Ingrediome’s Breakthrough In Lab-Grown Protein Taste Solution


Ingrediome, an Israeli food tech startup, claims to have made a significant breakthrough in solving the taste problem associated with lab-grown proteins. The company’s co-founders, Aviel Even and Michael Kaholi, assert that they are developing lab-grown proteins that not only taste better but are also up to 10 times less expensive to produce compared to traditional methods.

Key Takeaway

Ingrediome’s innovative approach to developing lab-grown proteins could potentially revolutionize the alternative protein industry by addressing taste and cost concerns, paving the way for a more sustainable and accessible protein source.

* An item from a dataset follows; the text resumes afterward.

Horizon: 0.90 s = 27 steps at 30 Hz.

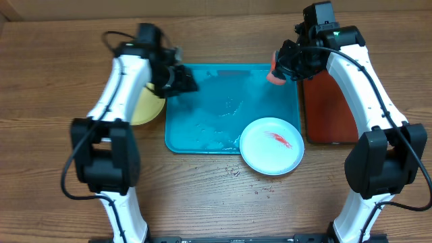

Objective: Clean dirty plates on tray and stack at the side
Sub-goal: 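Move left gripper to the white plate rim and grasp it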

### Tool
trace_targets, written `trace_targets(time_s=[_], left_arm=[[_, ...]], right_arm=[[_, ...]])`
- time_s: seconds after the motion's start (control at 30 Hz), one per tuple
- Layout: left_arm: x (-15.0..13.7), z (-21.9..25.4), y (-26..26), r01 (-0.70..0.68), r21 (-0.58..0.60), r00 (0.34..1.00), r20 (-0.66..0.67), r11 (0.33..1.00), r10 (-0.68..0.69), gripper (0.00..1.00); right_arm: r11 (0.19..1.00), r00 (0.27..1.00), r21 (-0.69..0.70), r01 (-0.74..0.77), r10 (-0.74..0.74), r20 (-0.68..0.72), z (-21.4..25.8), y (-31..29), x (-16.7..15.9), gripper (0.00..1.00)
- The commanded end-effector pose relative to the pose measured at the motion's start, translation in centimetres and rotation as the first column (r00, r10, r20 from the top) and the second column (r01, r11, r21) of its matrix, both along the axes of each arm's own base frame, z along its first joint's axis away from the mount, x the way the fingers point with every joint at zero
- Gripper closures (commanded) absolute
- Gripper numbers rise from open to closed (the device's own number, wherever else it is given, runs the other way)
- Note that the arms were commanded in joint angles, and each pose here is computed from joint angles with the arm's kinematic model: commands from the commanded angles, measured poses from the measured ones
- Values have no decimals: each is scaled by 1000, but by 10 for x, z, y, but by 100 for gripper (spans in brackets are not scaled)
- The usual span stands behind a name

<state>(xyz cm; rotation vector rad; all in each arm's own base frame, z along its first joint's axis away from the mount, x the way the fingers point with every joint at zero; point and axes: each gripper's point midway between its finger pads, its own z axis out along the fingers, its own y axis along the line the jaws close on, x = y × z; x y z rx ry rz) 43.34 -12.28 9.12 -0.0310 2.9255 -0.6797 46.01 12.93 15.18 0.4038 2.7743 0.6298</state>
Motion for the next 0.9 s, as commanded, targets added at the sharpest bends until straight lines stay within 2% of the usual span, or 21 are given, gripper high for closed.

Revolutionizing Alternative Proteins

Ingrediome’s approach involves creating “hybrid meat, dairy, and eggs” by combining traditional animal proteins with plant-based ingredients. The company aims to address the texture issue of alternative proteins by developing recombinant animal matrix proteins made from carbon dioxide. This innovative method allows them to create a clean-label product that faithfully replicates the cooking process and nutritional values of actual meat.

Scaling Up Production

The production process involves copying genes responsible for making animal proteins and teaching microorganisms to produce them using carbon dioxide and natural sunlight as the feedstock. By utilizing microorganisms that consume CO2 and sunlight in photobioreactors, Ingrediome aims to significantly scale up its lab-grown meat production in a more cost-effective manner.

Strategic Partnerships and Funding

Despite being a relatively young company, Ingrediome has already secured collaborations with European ingredient and Israeli deli companies, along with a letter of intent for a commercial partnership. The company has also received substantial funding, including a $2.46 million investment from prominent groups such as SOSV, Siddhi Capital, and Meach Cove Capital, among others.